MATERIAL FOR THE TASK -
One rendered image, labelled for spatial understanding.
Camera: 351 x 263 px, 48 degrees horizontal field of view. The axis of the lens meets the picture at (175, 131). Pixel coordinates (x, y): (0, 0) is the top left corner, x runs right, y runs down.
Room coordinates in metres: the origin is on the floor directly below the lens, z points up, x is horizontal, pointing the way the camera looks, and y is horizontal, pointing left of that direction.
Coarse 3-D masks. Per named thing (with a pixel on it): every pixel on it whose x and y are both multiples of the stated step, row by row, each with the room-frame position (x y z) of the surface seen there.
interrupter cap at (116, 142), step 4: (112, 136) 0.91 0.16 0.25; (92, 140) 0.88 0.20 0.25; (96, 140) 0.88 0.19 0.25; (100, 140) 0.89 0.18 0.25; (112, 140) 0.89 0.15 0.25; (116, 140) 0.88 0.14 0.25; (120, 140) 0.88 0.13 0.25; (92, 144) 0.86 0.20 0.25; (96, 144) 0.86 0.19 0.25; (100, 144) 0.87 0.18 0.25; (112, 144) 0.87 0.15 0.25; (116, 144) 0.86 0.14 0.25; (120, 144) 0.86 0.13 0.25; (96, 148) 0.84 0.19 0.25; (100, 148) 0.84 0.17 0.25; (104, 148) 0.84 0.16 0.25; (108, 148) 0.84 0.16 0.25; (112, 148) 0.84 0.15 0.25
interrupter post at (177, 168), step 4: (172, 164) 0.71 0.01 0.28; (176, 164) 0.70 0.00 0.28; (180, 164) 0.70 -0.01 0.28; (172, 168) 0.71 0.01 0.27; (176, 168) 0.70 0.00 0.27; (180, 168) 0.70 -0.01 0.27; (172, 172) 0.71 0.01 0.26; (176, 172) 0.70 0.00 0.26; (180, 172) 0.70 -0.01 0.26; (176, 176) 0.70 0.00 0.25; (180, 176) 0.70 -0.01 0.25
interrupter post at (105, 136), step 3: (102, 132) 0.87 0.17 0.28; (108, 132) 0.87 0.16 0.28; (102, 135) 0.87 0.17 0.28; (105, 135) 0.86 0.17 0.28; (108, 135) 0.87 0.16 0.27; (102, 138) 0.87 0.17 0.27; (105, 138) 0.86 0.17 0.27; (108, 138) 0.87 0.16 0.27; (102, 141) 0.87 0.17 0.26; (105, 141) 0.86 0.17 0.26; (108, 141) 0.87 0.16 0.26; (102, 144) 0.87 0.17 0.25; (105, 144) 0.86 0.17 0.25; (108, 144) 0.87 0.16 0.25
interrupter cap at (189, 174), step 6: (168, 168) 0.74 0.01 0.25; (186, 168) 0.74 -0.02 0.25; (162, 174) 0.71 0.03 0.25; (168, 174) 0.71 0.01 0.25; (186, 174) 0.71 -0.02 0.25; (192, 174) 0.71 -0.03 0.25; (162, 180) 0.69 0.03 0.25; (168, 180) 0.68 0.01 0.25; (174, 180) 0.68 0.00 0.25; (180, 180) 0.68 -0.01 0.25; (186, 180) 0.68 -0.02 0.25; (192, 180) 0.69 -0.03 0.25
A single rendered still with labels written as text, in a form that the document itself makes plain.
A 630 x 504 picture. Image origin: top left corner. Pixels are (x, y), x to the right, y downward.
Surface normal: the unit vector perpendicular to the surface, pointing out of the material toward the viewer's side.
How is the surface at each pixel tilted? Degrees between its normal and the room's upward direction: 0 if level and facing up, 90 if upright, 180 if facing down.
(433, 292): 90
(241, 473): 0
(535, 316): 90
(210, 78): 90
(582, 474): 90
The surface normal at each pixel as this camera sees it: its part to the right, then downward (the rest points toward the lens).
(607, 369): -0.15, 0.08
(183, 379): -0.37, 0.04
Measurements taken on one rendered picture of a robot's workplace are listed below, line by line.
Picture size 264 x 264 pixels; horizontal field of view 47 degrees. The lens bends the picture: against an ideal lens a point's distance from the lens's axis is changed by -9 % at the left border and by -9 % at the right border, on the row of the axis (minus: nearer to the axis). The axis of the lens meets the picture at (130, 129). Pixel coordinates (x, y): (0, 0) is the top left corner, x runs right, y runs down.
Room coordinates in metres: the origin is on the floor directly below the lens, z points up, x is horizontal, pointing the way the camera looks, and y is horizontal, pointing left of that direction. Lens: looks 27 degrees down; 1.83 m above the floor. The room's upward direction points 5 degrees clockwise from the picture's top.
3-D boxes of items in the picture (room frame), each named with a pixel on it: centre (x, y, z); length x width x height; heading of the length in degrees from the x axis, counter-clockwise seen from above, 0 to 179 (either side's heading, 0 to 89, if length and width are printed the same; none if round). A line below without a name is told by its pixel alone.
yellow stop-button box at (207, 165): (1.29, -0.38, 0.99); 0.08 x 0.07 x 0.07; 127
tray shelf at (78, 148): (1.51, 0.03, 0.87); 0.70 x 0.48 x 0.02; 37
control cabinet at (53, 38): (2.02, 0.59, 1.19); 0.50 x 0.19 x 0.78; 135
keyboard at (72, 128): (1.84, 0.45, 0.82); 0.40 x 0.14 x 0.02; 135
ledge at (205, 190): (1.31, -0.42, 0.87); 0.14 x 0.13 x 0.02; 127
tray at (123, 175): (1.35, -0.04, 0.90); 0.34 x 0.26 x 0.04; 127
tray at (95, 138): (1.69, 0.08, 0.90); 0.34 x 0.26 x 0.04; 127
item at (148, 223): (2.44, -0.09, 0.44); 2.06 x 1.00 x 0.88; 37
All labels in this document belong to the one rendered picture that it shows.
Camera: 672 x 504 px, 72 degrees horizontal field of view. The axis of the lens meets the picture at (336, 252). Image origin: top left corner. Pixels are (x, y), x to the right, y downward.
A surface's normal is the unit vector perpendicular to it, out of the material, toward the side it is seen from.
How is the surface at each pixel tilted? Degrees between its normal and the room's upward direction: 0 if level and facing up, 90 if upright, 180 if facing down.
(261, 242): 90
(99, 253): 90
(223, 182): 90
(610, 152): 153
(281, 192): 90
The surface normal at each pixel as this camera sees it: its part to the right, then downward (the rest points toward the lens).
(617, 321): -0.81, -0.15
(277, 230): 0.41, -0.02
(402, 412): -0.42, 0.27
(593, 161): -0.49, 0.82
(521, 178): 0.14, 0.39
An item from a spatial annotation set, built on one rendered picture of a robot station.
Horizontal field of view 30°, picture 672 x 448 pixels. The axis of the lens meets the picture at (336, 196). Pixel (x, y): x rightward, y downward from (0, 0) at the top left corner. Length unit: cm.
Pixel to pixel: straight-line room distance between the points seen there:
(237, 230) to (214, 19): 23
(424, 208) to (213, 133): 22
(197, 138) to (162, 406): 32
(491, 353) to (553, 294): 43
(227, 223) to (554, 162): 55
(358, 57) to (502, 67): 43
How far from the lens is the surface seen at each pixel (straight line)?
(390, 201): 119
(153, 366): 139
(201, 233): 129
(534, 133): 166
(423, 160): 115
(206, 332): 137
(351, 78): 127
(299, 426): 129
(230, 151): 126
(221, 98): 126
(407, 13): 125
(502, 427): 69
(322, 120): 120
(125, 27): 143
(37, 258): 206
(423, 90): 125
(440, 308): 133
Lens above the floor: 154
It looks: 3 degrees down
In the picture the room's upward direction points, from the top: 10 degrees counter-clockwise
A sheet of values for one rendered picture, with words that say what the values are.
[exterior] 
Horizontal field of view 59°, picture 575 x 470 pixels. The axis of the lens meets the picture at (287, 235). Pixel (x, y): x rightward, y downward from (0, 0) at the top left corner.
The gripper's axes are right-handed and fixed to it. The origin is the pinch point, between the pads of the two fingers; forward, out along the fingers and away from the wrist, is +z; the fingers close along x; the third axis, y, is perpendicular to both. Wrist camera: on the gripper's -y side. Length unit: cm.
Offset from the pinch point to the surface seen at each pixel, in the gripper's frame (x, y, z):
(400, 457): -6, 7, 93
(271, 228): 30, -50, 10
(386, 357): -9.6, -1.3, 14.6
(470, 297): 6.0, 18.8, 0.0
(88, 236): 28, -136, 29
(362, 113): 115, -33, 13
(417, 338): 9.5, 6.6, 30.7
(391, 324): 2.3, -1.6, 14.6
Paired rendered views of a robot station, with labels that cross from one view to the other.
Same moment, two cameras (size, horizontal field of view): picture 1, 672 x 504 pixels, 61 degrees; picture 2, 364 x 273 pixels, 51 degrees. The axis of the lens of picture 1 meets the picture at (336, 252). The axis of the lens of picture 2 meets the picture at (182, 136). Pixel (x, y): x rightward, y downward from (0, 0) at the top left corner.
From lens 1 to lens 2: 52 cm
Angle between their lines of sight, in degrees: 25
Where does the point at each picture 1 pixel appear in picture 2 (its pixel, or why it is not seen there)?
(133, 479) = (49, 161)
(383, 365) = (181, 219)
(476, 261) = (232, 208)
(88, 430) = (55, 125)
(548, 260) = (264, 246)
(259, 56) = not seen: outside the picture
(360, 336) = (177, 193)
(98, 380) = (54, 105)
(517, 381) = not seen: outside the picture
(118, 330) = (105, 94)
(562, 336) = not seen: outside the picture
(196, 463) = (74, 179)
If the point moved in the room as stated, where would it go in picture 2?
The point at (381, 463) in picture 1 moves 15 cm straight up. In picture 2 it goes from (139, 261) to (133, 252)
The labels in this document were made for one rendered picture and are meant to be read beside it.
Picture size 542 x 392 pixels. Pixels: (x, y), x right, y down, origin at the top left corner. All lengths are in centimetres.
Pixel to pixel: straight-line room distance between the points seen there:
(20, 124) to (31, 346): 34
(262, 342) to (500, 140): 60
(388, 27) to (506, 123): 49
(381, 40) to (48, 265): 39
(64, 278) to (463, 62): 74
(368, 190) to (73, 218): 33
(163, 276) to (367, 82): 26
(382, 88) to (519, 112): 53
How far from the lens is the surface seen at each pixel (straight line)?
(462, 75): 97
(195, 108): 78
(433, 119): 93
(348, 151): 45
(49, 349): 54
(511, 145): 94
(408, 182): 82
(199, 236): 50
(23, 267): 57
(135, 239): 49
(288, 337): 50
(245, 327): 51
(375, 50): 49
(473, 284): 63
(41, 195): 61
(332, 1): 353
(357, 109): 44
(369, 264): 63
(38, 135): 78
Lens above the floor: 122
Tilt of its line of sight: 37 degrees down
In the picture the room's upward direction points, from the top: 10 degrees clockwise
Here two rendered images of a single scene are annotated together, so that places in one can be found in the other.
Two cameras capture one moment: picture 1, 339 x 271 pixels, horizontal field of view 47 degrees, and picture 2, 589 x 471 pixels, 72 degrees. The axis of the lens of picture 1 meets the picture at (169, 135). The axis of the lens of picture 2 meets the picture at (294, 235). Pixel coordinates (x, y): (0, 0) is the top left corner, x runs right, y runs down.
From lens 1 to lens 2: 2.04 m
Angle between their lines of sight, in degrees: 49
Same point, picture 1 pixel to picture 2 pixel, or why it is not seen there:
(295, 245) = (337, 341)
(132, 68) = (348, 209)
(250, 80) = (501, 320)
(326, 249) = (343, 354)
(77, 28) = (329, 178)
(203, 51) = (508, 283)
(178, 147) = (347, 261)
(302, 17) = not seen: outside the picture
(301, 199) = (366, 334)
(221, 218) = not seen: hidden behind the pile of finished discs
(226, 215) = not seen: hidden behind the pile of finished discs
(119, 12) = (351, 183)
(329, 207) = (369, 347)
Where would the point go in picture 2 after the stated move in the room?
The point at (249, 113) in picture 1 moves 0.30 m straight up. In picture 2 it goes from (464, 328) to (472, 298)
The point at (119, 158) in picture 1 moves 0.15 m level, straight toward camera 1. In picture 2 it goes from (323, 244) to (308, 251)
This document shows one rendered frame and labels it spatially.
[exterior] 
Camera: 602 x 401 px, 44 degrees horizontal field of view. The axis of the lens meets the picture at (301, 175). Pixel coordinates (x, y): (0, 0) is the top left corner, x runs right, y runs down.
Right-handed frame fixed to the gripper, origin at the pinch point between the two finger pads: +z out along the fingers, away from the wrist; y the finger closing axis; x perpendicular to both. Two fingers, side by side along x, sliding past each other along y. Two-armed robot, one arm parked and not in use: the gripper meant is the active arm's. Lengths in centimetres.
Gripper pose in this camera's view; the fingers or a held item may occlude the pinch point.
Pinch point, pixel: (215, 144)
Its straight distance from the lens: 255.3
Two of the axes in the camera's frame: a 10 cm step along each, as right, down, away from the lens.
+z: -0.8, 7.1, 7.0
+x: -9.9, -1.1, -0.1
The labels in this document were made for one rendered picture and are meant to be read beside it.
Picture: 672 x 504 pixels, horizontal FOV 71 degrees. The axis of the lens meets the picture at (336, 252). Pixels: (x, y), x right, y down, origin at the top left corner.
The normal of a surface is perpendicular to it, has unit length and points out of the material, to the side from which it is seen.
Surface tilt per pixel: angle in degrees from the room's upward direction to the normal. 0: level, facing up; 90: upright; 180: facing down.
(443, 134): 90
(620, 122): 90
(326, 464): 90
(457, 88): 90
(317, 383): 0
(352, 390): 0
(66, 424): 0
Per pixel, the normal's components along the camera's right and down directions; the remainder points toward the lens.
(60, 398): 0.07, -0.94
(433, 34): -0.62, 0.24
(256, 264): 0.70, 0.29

WHAT THIS TASK INVOLVES - List each line of the entries that holds the string "level".

ANSWER BOX -
How is the surface at each pixel tilted? Degrees between its normal and the room's upward direction: 0 if level and facing up, 90 if upright, 180 if facing down.
How is the surface at each pixel tilted? Degrees between its normal and the room's upward direction: 0 if level and facing up, 90 if upright, 180 if facing down.
The point at (119, 158) in picture 1 moves 0.15 m level, straight toward camera 1. In picture 2 it goes from (323, 244) to (308, 251)
Surface tilt per pixel: angle in degrees from the room's upward direction to the normal. 0: level, facing up; 90: upright; 180: facing down.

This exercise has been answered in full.